LA BARONNE. — Nous n’en finirons jamais. Je passe la présidence à la marquise.
PRÉSIDENCE DE LA MARQUISE DE LA TOUR DE PISE.
LA MARQUISE. — Mesdames, nous allons tirer au sort.
LA VICOMTESSE. — Vous m’excuserez si je m’en vais, mais on m’attend à quatre heures à l’autre bout de Paris.
LA MARQUISE. — Attendez au moins le résultat du vote.
LA VICOMTESSE. — Impossible, ma chère amie, la duchesse votera pour moi.
(Elle sort. — La baronne met son chapeau devant la glace.)
LA MARQUISE. — Est-ce que vous partez aussi?
LA BARONNE. — Worth m’attend à quatre heures moins cinq. Il a promis de m’essayer le costume qu’il me fait pour le bal du ministère de la guerre.
LA MARQUISE. — Oh! dites-nous quel costume vous avez choisi?
LA BARONNE. — Non, non, c’est impossible.
LA COMTESSE. — Nous n’en parlerons à personne, parole d’honneur.
LA BARONNE. — Voyons, j’y consens; mais alors, confidence pour confidence?
LA MARQUISE. — Soit, et je donne l’exemple. J’ai fait choix d’un costume de «Pois de senteurs» rose et violet, avec des enroulements de feuillage autour de la jupe et une frange tout agrémentée de cassolettes.
LA DUCHESSE. — Oh! que je suis donc fâchée de n’avoir pas eu cette idée-là. Ce sera charmant.
LA MARQUISE. — Et vous, duchesse, quel costume porterez-vous?
LA DUCHESSE. — Je m’habille en «berger grec» une espèce de berger Pâris.
LA MARÉCHALE. — Est-ce que ce n’est pas un peu nu, ce costume-là ?
LA DUCHESSE. — C’est nu, oui, mais j’ai entendu dire cent fois que le nu n’est pas aussi inconvenant que le décolleté. Et alors...

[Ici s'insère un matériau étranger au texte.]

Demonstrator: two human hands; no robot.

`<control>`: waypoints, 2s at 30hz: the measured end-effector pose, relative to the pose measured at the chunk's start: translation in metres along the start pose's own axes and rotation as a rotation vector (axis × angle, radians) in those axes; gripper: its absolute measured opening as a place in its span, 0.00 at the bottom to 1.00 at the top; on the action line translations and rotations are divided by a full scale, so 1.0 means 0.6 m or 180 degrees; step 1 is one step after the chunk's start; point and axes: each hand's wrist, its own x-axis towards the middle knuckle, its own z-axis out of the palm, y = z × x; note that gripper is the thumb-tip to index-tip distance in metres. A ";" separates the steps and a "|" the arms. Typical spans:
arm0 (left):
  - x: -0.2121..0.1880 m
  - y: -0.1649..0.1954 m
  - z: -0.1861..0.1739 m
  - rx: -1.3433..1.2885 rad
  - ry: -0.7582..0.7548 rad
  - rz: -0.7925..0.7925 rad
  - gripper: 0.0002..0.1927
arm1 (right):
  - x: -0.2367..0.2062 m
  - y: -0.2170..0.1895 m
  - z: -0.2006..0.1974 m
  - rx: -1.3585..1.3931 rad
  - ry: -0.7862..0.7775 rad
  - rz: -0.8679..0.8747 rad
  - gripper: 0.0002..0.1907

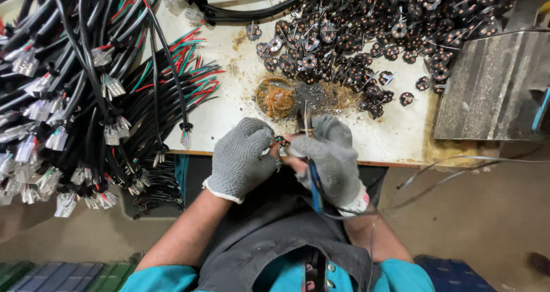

LA MARÉCHALE. — Vous vous en donnez à cœur joie
LA COMTESSE. — Moi, je me déguise en «soupir d’amour.»
LA BARONNE. — Juste ciel! qu’est-ce que c’est que ce costume-là ?
LA COMTESSE. — Vous en aurez la surprise. C’est d’un vaporeux! d’un léger!... C’est Marcelin qui l’a dessiné.
LA BARONNE. — C’est tout dire. Eh bien, moi, j’hésite entre un costume de «marchande de mouron...»
LA MARÉCHALE. — Voulez-vous donc exploiter la gourmandise de vos danseurs?
LA BARONNE. — Et un costume de «Mappemonde.»
LA COMTESSE. — Comment entendez-vous cela?
LA BARONNE. — Eh bien, oui: — un plan en relief. Ici des montagnes, là des vallées, des forêts, etc., etc.
LA MARÉCHALE. — Il y aura de quoi se perdre.
LA COMTESSE. — C’est la géographie mise à la portée de tout le monde.
LA VICOMTESSE. — Il faut choisir ce costume, baronne, croyez-moi; vous ne trouverez rien de plus piquant.
LA MARÉCHALE. — Et où placerez-vous les antipodes?
LA BARONNE. — Puisque je vous dis qu’il n’y a encore rien de décidé.
LA MARÉCHALE. — Je vous garantis un succès fou.
LA BARONNE. — Mais vous, maréchale, comment vous costumerez-vous?
LA MARÉCHALE. — Oh! moi je bataille avec Mme Prevost. Elle veut me composer un costume d’«Océan Pacifique,» avec des poissons noyés dans la gaze verte, du corail, des perles, des roseaux, tout le diable et son train.
LA BARONNE. — Mais ce sera tout simplement adorable. Sur quoi pouvez-vous n’être pas d’accord?
LA MARÉCHALE. — Ah! voilà ! Elle veut absolument choisir l’heure de la marée basse et j’insiste pour la marée montante. Nous en sommes là. Mais, mesdames, si nous reprenions le vote? nous voilà, si je ne me trompe, bien plus près de Charenton que de Damas.
LA BARONNE. — Pardonnez-moi de vous dire adieu, mais je devrais déjà être partie.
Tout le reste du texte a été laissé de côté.